Charter carichi di migranti a Managua. La strategia più raffinata, e ultima in ordine di tempo, consiste nell’utilizzare la migrazione per colpire gli Stati Uniti. A spiegarlo al Sir è Manuel Orozco, politologo nicaraguense in esilio, direttore del programma Migrazione, rimesse e sviluppo del Dialogo interamericano: “Anzitutto – spiega -, l’élite politica del regime ha cambiato tattica per quanto riguarda la migrazione dei cubani e di altre nazionalità, facendo leva sull’elevato numero di persone di molte nazionalità in fuga dai loro Paesi. Una realtà del periodo post-pandemia è che 18 Paesi rappresentano il 92% di tutta la migrazione irregolare che arriva al confine messicano. Nessuno di questi è un Paese politicamente stabile, in cui prevalgono lo Stato di diritto o la libertà di espressione. Il regime ha colto l’opportunità economica e politica di utilizzare la migrazione come politica estera contro gli Stati Uniti e per aumentare il peso della crisi umanitaria. Il regime ha iniziato eliminando le restrizioni sui cubani e nel 2023 ha eliminato le restrizioni sui visti per diverse nazionalità, tra cui gli haitiani. Nell’aprile 2023 il governo ha incaricato una società privata, con sede a Dubai, di formare il team dell’aviazione civile del Nicaragua per gestire le procedure di immigrazione per i passeggeri dei voli charter. Il risultato è che tra giugno 2023 e novembre 2023 ci sono stati più di cinquecento voli charter, aumentando gli arrivi e le partenze dei voli da 45 a 93 e generando un transito dal Nicaragua di oltre 100.000 passeggeri da Port-au-Prince (Haiti), L’Avana (Cuba) e Turks and Caicos a Managua”.

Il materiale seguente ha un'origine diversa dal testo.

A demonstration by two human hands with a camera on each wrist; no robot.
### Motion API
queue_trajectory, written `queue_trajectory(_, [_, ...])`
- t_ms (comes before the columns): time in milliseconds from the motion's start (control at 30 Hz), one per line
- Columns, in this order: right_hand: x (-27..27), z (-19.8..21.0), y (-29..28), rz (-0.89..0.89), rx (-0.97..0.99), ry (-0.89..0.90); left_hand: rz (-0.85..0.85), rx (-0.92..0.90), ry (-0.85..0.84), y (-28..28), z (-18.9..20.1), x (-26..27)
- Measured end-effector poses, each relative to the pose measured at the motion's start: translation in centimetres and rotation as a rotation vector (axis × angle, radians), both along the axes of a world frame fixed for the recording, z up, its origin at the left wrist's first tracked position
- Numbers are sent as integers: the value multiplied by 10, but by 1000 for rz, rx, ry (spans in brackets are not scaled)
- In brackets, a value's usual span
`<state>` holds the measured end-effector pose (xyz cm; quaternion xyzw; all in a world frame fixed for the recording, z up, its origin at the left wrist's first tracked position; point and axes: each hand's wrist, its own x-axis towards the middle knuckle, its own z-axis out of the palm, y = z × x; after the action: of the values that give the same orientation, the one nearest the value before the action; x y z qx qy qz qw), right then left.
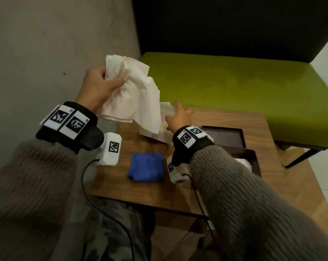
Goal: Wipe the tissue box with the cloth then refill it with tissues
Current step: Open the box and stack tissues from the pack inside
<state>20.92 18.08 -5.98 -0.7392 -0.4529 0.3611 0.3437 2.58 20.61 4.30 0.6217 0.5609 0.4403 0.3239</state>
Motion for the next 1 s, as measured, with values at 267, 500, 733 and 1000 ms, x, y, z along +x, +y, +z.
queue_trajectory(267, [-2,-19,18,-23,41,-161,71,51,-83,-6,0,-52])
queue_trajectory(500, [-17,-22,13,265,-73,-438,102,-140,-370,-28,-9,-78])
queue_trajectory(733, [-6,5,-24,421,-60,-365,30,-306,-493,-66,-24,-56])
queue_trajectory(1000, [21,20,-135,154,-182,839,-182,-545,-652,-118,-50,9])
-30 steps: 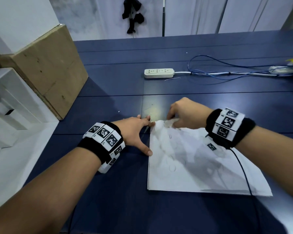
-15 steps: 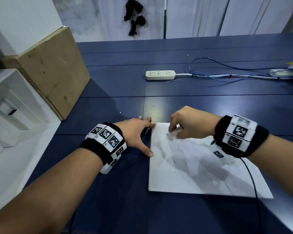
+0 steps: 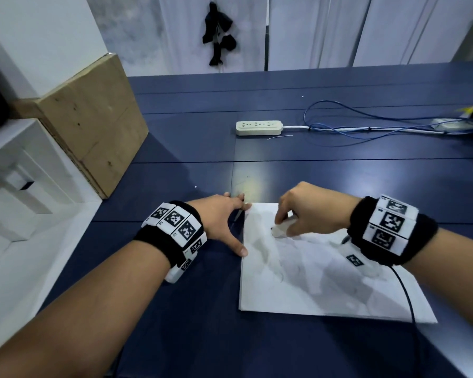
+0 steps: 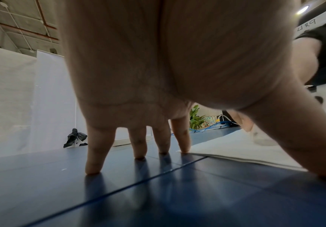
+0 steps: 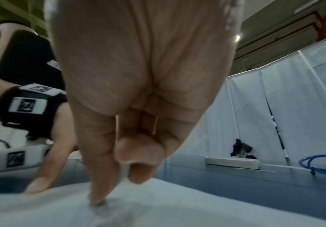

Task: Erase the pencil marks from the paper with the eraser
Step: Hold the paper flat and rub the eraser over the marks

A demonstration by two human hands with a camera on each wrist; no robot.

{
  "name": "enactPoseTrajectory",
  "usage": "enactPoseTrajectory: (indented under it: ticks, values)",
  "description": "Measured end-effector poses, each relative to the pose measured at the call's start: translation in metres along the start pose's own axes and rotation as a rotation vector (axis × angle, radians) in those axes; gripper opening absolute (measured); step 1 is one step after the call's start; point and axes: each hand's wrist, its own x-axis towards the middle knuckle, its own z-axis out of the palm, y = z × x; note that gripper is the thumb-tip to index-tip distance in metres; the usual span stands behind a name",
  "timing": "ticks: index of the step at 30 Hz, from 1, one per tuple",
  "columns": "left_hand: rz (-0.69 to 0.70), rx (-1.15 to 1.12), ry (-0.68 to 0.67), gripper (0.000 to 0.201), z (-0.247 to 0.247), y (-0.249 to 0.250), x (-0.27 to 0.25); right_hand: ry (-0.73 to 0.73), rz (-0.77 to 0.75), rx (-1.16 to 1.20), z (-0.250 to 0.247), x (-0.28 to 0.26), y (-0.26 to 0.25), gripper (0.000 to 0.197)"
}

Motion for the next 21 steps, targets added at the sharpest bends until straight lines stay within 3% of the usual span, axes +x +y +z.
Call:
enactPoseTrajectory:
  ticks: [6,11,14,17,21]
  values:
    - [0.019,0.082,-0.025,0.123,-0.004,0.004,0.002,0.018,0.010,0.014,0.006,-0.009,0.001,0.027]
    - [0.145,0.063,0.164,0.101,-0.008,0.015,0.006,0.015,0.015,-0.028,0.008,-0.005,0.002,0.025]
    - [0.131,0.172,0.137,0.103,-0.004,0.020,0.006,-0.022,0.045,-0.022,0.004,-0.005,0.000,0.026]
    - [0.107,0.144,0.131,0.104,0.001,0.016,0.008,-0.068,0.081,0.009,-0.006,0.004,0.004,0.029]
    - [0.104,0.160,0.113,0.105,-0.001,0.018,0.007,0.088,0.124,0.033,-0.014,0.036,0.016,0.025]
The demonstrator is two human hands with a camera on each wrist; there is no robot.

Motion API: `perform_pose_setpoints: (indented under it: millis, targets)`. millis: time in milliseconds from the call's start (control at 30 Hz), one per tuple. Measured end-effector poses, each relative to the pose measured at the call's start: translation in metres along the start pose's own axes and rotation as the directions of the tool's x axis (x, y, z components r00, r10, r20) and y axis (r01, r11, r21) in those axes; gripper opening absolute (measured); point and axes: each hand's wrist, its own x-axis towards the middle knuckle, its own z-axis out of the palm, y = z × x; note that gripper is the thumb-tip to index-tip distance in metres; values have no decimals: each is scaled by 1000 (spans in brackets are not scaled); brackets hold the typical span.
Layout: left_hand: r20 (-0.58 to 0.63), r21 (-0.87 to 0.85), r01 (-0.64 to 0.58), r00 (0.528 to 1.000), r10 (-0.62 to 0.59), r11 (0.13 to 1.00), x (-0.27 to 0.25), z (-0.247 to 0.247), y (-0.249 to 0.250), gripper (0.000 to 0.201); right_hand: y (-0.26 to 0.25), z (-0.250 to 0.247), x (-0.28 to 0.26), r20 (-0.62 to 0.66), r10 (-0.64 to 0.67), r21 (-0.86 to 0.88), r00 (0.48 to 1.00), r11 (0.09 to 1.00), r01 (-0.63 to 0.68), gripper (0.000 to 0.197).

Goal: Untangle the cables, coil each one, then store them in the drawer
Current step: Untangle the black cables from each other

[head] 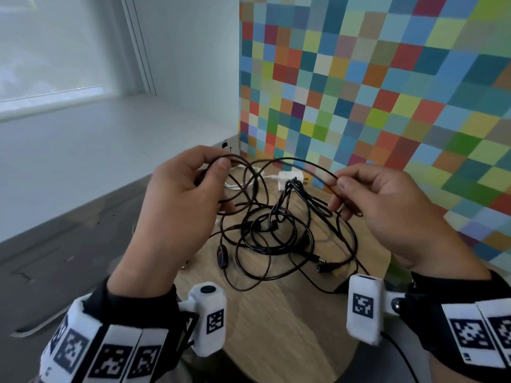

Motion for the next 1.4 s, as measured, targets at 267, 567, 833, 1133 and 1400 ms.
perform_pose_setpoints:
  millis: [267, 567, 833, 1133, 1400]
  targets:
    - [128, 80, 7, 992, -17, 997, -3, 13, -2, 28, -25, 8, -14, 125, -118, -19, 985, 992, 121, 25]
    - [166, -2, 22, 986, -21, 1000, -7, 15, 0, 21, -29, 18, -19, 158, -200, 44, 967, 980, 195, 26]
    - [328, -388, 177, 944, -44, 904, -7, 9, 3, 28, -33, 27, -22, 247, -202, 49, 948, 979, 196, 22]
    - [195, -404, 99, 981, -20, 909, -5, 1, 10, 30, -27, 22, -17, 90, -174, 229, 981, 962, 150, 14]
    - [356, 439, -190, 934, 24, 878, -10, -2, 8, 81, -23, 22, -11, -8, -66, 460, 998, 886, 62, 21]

Come è facile pensare, tra le tante migliaia di migranti che sono atterrati e atterrano nella capitale nicaraguense, non ce n’è neppure uno che abbia intrapreso il viaggio per restare in Centroamerica. Per tutti, il sogno è di arrivare negli States, e in quest’ottica l’atterraggio a Managua consente ai migranti di mettersi in viaggio, puntando ad attraversare Honduras, Guatemala e Messico. Un itinerario lunghissimo e pieno di difficoltà, come da anni raccontano le cronache.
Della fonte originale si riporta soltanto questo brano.